Your business secrets may not be as juicy as George Clooney’s insecurities or Angelina Jolie’s bratty attitude, but someone somewhere may be interested in unearthing details about your company—or your customers. And today, in addition to network security, businesses need to be concerned about mobile security as well. Mobile computing is an essential business tool that can increase productivity, but it does carry some inherent risks that could jeopardize your company’s data.
We spoke to Robert Cioffi, CEO of Yonkers-based IT consulting firm Progressive Computing, to get his advice on precautions that can be implemented to ensure the safety and security of your corporate information.
- Advertisement -
Progressive Computing CEO Robert Cioffi
Why is the use of mobile computing so important for small businesses?
Cioffi: We live in a hyper-connected society and any business—large or small—has certain expectations about the speed of answers, delivery of service, and communications. It’s really important that your entire team is able to collaborate and communicate regardless of their physical location… even if that location happens to be a transcontinental flight or a moving train.
So how secure can mobile computing really be with all those hackers and thieves out there? Look what just happened to Sony.
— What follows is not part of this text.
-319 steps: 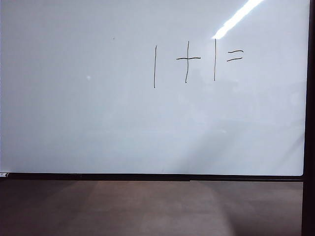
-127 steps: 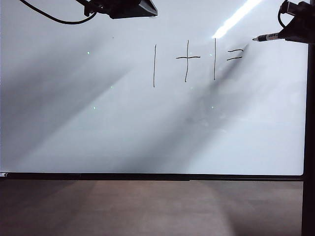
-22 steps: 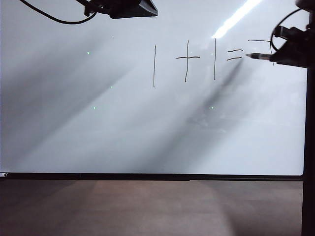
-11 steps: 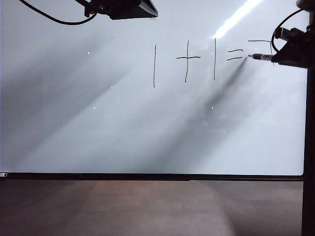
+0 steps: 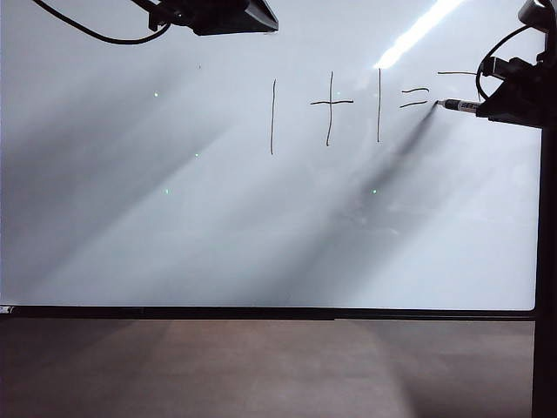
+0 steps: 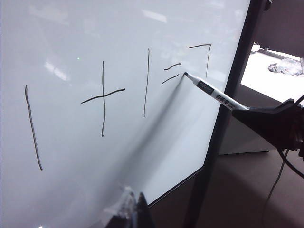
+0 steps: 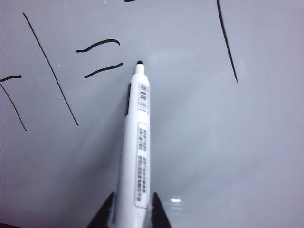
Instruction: Reach to the right to find the marker pen, pick it up, and write the answer to the math problem on the whiteboard.
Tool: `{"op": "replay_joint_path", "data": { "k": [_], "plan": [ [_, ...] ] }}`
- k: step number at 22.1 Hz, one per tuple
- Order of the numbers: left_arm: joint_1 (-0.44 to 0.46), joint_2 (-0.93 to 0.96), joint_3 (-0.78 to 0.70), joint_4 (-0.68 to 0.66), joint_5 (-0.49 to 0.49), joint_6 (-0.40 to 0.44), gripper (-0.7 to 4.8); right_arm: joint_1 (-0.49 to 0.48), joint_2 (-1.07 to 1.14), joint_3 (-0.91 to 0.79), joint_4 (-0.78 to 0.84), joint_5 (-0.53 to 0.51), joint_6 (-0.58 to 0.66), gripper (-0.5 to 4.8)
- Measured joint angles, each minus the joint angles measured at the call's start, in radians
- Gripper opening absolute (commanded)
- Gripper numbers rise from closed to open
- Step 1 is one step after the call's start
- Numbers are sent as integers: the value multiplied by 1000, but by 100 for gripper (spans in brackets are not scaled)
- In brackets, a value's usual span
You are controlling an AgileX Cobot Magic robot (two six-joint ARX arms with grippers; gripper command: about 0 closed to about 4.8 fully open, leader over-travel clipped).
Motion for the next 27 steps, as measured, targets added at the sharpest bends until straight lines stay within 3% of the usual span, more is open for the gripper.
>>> {"op": "replay_joint_path", "data": {
  "k": [16,27],
  "plan": [
    [0,0,0,-1,0,0,-5,-119,0,0,2,-29,0,-7],
    [0,0,0,-3,0,0,-5,-118,0,0,2,-24,5,-7]
  ]
}}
Cioffi: It actually can be just as secure as working from within the office, provided that you take certain prudent security measures. You will need a qualified IT provider to design your network to allow secure remote connections. This is not a job for a DIY-er. It is also important to understand that if hackers really want to get inside your systems, they will eventually succeed. The industry term used is “size of the prize”. If you’re a hacker who’s interested in stealing credit card information, you’re going to go after Target’s 100 million credit cards on file as opposed to a smaller business with only a couple hundred.
The recent Sony hack shows how vulnerable companies are to a determined attacker. Your company should institute a protection, detection and response plan. You need protection against low-level attacks and to make targeted attacks more difficult. Detection will help find attackers that have made it into your system. Finally, you need a response to reduce the damage, restore security and manage any fallout from the incident.
Two main things stand out from the Sony incident. First, most of their employees kept their passwords on simple and extremely unprotected Word documents. It is a dangerous practice that makes your company an easy mark for a security breach. Second, is that so much data was moved off their services and no one noticed. That amount of data should have been easy to spot if Sony’s IT team was paying better attention.
What type of protocols should a small business institute to increase their levels of security for the mobile computing workforce?
Cioffi: There are two basic protocols that should be used for mobile computing. First, remote access should be done via Virtual Private Network (VPN). A VPN encrypts (or scrambles) the communication between a remote location and the office. As the data information travels across the public (and insecure) Internet it essentially appears as gibberish to any eavesdroppers. Second, because most businesses rely on passwords as the only authentication method, it’s important to have a strong password policy. That policy should consist of 90-day expirations and password complexity requirements.